## TO DO
Please copy the lines below exactly, from the first one through the line showing "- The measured".

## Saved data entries
◆ ◆ ◆ ◆ ◆

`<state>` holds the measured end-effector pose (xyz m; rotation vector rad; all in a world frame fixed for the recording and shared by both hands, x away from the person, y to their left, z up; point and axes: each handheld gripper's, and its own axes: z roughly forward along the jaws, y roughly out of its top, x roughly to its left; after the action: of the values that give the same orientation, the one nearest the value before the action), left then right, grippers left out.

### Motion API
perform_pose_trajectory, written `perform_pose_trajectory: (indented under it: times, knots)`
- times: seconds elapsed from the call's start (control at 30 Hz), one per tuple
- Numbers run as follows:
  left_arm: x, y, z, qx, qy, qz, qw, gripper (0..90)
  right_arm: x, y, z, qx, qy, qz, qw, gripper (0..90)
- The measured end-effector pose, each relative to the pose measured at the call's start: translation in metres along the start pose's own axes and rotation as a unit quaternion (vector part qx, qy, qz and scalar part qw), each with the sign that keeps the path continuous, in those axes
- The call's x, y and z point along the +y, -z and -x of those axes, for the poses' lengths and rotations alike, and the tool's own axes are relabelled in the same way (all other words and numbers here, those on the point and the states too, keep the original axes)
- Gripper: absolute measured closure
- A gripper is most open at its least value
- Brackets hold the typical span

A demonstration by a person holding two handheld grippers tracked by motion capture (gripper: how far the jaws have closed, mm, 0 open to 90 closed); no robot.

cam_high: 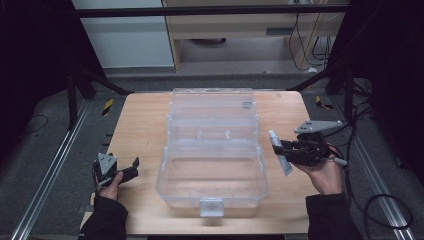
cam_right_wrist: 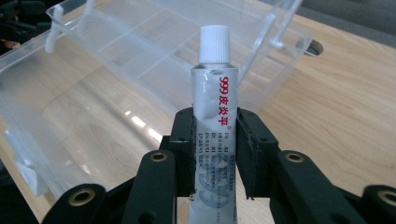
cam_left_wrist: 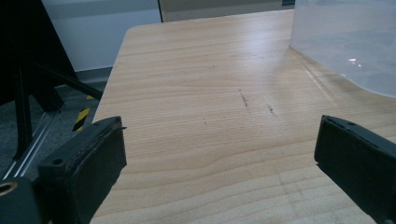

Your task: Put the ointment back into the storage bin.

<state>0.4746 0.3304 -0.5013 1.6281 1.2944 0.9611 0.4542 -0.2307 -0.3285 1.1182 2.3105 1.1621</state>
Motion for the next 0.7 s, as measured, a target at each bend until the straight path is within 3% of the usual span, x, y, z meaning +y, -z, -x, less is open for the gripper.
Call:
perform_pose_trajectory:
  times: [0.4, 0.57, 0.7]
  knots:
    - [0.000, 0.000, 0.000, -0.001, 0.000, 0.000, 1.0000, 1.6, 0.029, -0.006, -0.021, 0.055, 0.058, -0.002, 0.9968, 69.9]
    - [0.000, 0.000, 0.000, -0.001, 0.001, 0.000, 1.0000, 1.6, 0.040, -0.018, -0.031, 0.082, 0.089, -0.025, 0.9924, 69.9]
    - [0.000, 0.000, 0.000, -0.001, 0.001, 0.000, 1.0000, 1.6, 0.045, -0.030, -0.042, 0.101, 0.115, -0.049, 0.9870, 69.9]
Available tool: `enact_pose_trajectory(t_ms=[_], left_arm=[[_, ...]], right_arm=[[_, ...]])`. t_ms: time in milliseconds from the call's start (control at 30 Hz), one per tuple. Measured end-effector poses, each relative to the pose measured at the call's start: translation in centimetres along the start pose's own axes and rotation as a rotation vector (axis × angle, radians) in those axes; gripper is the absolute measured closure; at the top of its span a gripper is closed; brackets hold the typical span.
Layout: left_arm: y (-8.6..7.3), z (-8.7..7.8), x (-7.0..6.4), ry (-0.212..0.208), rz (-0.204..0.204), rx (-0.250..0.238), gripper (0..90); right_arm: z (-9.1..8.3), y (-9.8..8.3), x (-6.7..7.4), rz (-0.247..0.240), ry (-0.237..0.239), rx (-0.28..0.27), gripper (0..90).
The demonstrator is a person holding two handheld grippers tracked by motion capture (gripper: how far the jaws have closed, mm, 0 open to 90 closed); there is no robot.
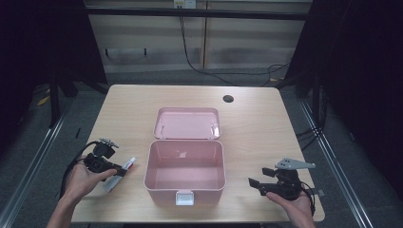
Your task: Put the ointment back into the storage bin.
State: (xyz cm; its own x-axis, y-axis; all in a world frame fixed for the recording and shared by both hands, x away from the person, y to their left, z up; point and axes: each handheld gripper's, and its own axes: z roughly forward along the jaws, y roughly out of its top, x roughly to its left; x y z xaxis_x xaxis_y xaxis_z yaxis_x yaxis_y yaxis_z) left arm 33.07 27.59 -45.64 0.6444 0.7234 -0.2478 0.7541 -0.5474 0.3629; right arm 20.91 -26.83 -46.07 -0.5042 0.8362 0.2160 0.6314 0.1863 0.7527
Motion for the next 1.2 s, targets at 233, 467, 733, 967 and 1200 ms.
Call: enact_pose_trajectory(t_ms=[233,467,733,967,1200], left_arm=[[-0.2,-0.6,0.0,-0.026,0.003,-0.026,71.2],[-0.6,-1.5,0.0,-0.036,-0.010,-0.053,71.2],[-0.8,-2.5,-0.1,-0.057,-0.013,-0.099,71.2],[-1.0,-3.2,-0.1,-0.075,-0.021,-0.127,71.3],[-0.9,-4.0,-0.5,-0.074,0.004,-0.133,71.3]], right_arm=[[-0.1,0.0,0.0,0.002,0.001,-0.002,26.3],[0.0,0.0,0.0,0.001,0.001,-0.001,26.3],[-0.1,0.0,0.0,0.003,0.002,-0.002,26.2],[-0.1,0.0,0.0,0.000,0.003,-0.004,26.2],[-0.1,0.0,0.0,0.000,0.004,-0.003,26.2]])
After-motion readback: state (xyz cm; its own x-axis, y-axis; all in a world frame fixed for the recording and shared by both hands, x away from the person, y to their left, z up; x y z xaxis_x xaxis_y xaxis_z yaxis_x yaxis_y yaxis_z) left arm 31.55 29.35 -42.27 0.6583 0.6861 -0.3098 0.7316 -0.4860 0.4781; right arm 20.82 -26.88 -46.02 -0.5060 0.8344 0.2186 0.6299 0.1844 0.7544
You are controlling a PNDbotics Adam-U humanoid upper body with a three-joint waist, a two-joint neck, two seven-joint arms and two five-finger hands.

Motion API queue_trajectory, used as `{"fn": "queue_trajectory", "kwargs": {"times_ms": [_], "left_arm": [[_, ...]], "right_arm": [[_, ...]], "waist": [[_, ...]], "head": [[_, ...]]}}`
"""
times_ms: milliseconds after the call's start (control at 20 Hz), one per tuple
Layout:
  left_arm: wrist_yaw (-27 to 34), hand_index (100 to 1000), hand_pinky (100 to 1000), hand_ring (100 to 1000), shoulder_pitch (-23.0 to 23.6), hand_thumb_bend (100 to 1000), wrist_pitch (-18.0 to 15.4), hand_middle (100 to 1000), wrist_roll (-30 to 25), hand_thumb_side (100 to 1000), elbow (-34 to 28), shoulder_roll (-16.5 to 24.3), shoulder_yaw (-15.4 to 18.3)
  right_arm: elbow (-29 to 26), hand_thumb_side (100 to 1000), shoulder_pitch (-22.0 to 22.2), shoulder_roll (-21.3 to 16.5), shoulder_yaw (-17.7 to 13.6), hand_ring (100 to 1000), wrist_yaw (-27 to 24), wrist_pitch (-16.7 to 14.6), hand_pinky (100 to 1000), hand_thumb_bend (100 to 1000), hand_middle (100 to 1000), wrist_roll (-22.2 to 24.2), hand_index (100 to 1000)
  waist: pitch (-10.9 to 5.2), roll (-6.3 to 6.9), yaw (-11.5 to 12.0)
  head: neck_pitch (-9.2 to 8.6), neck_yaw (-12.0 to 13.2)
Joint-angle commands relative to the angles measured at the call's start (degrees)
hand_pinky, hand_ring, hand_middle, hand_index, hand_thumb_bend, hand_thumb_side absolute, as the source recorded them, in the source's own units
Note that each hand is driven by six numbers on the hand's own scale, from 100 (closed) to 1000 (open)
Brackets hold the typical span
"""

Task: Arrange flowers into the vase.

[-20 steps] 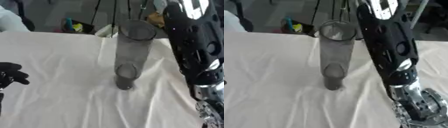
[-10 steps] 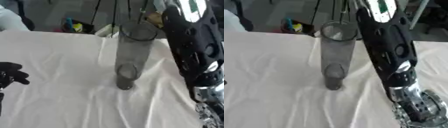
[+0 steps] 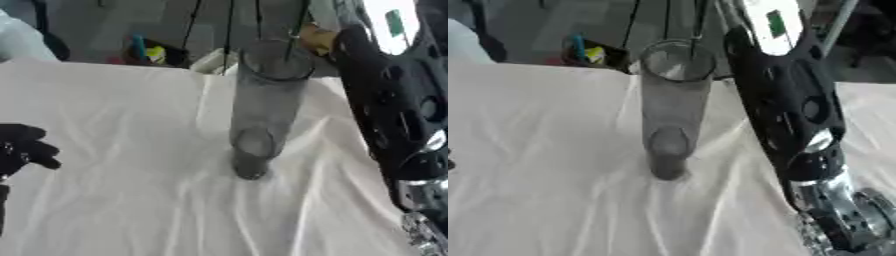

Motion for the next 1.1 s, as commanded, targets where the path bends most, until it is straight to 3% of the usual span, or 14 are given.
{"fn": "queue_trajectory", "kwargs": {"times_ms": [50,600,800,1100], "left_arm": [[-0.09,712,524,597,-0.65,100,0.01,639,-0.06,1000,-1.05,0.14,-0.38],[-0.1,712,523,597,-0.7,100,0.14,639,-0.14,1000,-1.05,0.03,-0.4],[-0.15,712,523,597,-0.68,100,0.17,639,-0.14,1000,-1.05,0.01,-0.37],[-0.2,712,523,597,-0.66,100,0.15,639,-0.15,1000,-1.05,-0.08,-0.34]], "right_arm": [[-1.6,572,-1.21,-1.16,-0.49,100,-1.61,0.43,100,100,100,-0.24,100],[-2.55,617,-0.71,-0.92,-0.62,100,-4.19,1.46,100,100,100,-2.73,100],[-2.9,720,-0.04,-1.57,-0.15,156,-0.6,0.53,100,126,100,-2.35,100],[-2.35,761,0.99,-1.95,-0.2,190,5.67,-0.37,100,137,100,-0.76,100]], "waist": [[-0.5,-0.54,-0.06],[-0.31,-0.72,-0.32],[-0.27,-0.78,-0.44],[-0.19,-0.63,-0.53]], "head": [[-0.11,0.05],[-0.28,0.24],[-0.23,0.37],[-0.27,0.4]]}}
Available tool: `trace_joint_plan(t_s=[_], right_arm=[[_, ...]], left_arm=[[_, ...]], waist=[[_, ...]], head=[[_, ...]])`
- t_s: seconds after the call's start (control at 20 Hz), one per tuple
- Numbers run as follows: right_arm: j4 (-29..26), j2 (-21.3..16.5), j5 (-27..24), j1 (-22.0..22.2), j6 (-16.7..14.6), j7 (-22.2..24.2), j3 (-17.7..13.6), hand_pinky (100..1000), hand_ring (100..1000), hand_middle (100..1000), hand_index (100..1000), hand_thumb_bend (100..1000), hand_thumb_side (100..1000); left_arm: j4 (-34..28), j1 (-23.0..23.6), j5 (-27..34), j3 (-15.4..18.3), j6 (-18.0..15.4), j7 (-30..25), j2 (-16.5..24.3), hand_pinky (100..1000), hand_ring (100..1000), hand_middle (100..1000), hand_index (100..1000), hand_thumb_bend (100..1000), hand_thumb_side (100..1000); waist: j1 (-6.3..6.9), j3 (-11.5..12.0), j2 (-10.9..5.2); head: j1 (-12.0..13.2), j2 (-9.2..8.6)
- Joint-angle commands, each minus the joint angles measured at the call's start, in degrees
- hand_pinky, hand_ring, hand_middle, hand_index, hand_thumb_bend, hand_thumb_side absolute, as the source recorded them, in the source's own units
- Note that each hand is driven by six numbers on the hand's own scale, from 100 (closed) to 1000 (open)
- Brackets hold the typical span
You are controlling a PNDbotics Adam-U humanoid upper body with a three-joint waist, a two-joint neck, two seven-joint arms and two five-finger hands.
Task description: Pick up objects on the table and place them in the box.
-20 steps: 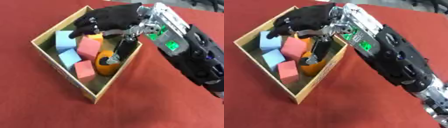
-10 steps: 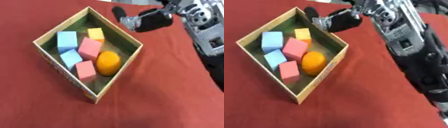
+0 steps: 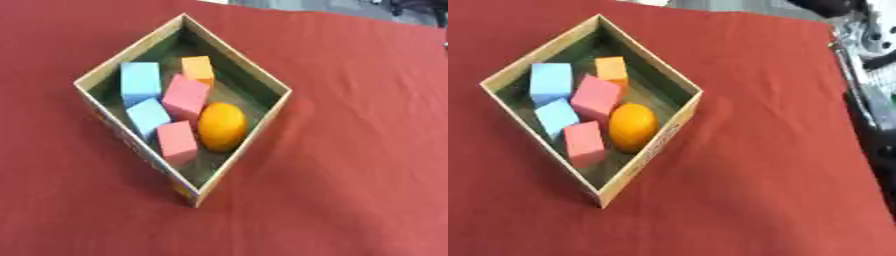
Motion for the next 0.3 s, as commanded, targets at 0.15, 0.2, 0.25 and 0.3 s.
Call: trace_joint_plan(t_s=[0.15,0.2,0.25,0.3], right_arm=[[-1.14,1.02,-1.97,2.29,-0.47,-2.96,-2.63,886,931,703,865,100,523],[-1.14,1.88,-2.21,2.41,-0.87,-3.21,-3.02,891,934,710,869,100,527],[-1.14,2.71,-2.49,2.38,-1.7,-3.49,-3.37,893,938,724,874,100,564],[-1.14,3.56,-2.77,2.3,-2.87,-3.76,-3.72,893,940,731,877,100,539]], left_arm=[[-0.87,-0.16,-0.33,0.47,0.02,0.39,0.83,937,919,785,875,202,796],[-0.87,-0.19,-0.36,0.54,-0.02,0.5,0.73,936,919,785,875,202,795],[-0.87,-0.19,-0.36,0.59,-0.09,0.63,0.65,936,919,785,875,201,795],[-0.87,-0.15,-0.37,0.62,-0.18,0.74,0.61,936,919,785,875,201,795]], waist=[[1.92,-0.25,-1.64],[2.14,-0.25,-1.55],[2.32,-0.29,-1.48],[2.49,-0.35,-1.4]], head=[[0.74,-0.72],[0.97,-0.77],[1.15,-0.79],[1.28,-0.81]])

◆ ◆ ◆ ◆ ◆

## YOUR RESPONSE
`<state>` holds the measured end-effector pose (xyz m; rotation vector rad; all in a world frame fixed for the recording and shared by both hands, x away from the person, y to their left, z up; point and axes: each handheld gripper's, and its own axes: z roughly forward along the jaws, y roughly out of its top, x roughly to its left; after the action: of the values that give the same orientation, the one nearest the value before the action), left then right, grippers left out.

### Motion API
perform_pose_trajectory, written `perform_pose_trajectory: (indented under it: times, knots)`
- times: seconds elapsed from the call's start (control at 30 Hz), one per tuple
- Numbers run as follows:
  left_arm: x, y, z, qx, qy, qz, qw, gripper (0..90)
  right_arm: x, y, z, qx, qy, qz, qw, gripper (0..90)
- The measured end-effector pose, each relative to the pose measured at the call's start: translation in metres along the start pose's own axes and rotation as a unit quaternion (vector part qx, qy, qz and scalar part qw), each with the sign that keeps the path continuous, in those axes

There's no more to the answer.